• EXERCISE AIM: Lines holding the string "valued": copy each one from the listing below.

• DATA RECORDS:

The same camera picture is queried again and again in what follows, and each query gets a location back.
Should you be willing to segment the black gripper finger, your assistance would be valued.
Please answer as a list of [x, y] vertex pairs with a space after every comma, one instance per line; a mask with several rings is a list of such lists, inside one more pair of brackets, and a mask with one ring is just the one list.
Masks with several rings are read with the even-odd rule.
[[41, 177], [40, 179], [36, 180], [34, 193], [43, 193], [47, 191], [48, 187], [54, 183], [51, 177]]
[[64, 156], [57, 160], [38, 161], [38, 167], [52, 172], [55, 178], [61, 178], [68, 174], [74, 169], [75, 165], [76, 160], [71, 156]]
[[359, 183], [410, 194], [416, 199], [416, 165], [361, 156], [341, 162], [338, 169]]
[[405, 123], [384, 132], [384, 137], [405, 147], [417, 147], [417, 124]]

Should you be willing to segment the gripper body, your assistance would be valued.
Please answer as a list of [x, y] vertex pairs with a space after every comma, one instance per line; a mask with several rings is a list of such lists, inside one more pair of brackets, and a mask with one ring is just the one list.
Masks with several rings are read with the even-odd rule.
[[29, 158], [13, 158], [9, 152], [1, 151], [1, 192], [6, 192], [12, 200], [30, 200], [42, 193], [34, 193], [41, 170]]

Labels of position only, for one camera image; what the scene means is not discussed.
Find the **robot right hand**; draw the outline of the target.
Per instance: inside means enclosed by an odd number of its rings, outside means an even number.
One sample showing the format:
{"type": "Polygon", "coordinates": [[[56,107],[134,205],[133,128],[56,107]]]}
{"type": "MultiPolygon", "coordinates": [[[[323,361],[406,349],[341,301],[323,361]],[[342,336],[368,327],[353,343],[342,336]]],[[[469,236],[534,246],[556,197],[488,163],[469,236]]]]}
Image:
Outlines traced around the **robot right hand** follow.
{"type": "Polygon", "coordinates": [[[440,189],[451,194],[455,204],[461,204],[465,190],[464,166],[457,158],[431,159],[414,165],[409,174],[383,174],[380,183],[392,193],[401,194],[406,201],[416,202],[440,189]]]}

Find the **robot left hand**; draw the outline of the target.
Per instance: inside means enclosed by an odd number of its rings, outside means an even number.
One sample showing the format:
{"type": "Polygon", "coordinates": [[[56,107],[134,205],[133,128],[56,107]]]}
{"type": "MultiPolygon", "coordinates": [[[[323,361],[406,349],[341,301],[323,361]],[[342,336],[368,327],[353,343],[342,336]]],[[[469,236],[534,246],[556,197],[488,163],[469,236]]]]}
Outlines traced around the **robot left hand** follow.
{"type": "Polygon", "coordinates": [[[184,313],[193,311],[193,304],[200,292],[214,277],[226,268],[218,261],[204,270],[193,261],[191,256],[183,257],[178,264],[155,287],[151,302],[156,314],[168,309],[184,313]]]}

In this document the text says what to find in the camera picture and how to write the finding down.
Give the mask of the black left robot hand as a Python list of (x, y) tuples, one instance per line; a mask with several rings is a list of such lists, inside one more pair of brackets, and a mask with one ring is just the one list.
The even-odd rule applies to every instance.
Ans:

• REPLY TO THE EXERCISE:
Should you be willing to segment the black gripper finger, your assistance would be valued.
Should you be willing to segment the gripper body, your assistance would be valued.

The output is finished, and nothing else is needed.